What you need to do =>
For each line in the material below that holds "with", copy that line.
-- The data follows --
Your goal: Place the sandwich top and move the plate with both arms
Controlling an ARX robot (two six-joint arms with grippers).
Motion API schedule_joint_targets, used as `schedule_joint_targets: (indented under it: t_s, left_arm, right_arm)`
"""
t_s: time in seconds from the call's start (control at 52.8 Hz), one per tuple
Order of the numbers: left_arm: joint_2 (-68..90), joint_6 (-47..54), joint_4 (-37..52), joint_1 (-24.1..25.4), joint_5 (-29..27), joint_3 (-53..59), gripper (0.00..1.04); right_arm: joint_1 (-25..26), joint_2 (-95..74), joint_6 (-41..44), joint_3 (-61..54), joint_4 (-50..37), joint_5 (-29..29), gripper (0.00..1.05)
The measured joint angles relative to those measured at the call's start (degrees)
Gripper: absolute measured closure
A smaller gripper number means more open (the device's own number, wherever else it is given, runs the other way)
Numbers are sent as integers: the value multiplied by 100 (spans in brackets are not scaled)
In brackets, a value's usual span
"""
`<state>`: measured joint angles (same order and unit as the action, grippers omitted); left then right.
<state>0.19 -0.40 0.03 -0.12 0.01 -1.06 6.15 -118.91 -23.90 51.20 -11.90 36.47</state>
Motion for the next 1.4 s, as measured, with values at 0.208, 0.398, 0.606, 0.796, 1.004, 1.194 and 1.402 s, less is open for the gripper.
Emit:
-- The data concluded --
Exercise solution =>
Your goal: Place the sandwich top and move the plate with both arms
Controlling an ARX robot (two six-joint arms with grippers).
Motion for the next 1.4 s, as measured, with values at 0.208, 0.398, 0.606, 0.796, 1.004, 1.194 and 1.402 s, less is open for the gripper.

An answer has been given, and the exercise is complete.